[Dataset records]
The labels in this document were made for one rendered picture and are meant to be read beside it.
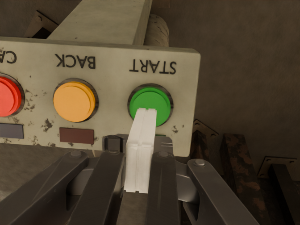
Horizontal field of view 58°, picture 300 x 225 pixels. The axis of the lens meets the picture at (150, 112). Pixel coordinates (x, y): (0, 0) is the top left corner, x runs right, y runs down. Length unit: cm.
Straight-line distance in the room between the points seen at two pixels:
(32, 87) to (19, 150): 107
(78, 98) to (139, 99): 6
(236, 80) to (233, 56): 9
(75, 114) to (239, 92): 79
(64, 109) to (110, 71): 6
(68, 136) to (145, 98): 9
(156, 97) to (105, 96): 5
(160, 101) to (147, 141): 11
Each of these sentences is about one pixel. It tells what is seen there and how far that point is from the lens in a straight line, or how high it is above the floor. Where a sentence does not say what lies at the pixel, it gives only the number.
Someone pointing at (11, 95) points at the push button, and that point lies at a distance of 30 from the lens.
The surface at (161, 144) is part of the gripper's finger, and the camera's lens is 17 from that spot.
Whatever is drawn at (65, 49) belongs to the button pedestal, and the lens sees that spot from 28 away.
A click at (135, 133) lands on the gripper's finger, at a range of 16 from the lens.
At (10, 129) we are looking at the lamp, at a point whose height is 61.
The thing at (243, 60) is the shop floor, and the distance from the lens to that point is 95.
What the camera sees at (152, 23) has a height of 8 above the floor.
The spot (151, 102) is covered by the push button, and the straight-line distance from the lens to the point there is 26.
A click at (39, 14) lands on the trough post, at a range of 94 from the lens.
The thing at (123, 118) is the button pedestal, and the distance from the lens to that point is 28.
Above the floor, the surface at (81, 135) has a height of 61.
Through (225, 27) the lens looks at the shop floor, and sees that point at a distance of 89.
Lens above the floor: 82
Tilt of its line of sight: 52 degrees down
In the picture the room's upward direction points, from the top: 174 degrees counter-clockwise

Work to be completed: Output the lines from the one with "The thing at (123, 118)" through the end of the records above, exactly, including both ends, and nothing besides.

Solution to the exercise:
The thing at (123, 118) is the button pedestal, and the distance from the lens to that point is 28.
Above the floor, the surface at (81, 135) has a height of 61.
Through (225, 27) the lens looks at the shop floor, and sees that point at a distance of 89.
Lens above the floor: 82
Tilt of its line of sight: 52 degrees down
In the picture the room's upward direction points, from the top: 174 degrees counter-clockwise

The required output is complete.